Being blocked from the world capitalist banking system makes taking care of the Cuban people ever more difficult, circuitous and challenging, since the country has to purchase all such goods with hard foreign currency not credit. The resulting rationing of food has put the basic family shopping basket under siege.
Black marketeers and spivs have resurrected themselves as a result of this crisis. While they are challenged daily by the National Revolutionary Police, shortages of essential goods and the drip feed of remittances from Cuban exiles in the USA feed this canker. The blocking of tourist ships and the limiting of flights by the USA has similarly impacted on the resurrection of the economy.
The outrageous decision by former US president Donald Trump and maintained by the regime of Joe Biden to put and keep Cuba on the illegal USA list of alleged ‘State Sponsors of Terrorism’ has further crippled Cuba’s commerce worldwide. Cuba was placed on this ‘list’ after hosting peace talks between the combatants in Colombia, which it did at the request of the USA, the United Nations and other third-party peace brokers. Just one more example of US duplicity and treachery.

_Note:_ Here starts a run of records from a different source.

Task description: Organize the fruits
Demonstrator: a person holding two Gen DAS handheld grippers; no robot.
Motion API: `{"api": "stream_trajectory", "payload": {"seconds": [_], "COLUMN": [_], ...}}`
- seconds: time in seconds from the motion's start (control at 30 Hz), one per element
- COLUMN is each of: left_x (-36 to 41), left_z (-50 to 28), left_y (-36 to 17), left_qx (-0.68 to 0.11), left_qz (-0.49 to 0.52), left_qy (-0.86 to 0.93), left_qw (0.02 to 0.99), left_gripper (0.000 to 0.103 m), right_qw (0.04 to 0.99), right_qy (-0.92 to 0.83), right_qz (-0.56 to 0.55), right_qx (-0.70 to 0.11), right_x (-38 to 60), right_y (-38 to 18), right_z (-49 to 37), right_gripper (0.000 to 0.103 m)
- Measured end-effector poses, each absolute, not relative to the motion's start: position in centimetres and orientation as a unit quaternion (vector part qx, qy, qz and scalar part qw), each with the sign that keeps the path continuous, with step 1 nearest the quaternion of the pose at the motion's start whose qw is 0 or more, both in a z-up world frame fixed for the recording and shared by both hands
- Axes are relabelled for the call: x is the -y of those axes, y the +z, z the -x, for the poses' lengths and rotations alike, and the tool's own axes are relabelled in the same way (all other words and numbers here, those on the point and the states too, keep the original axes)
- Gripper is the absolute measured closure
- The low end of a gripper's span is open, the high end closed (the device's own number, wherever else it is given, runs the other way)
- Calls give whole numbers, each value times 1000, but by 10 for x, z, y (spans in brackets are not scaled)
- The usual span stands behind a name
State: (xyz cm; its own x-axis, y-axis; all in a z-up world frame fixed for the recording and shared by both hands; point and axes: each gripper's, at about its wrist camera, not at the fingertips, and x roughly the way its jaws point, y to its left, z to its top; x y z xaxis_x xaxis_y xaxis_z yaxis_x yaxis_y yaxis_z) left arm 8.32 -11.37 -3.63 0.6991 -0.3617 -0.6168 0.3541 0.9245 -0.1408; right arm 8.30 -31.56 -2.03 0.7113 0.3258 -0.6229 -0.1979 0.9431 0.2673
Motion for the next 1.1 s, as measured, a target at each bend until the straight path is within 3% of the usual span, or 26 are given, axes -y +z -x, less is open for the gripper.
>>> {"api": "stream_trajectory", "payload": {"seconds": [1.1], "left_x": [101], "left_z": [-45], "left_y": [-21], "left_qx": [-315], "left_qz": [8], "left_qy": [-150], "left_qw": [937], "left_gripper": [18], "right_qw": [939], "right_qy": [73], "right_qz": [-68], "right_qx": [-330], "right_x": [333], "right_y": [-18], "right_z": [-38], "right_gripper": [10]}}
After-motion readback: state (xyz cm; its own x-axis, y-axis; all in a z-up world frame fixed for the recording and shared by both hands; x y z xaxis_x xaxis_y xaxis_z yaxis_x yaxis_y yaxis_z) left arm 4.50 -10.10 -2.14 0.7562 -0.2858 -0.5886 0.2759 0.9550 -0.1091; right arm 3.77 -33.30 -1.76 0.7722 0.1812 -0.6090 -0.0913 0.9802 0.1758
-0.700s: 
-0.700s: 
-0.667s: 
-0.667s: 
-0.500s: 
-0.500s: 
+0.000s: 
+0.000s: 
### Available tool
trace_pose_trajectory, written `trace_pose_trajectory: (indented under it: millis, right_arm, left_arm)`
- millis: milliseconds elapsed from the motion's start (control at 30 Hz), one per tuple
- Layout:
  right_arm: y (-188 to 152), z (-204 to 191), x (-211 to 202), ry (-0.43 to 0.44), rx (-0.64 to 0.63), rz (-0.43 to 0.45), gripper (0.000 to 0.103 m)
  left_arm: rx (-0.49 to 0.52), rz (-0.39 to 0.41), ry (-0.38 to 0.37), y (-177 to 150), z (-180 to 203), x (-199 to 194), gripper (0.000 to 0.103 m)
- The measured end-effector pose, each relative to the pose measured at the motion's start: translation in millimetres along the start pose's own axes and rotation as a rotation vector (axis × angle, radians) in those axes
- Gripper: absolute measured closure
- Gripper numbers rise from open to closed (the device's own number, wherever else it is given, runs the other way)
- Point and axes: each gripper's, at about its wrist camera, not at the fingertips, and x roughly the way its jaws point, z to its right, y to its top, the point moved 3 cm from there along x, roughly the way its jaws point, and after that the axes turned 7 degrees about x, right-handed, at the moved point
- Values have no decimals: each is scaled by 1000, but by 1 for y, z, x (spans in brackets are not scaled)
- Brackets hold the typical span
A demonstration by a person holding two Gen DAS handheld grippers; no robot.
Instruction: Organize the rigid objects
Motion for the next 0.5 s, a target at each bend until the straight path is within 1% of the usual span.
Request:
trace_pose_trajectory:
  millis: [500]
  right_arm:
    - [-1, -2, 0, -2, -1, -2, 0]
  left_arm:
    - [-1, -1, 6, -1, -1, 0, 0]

Likewise, the decision by Spain to welcome any Cuban (and effectively any Latin American citizen from what was the 19th century Spanish empire) whose grandparents originated from Spain as a Spanish citizen has exacerbated migration. In effect, Spain has adopted a policy aimed at stealing the brightest young people from Cuba to fill the labour shortages it is experiencing as a result of internal migration within the European Union.
Meanwhile, all that is honourable, valiant, inspirational, decent and precious in the human condition is reflected in Cuba’s internal building of socialism for the Cuban people, and by its international humanitarian mission of health and education provision to the world.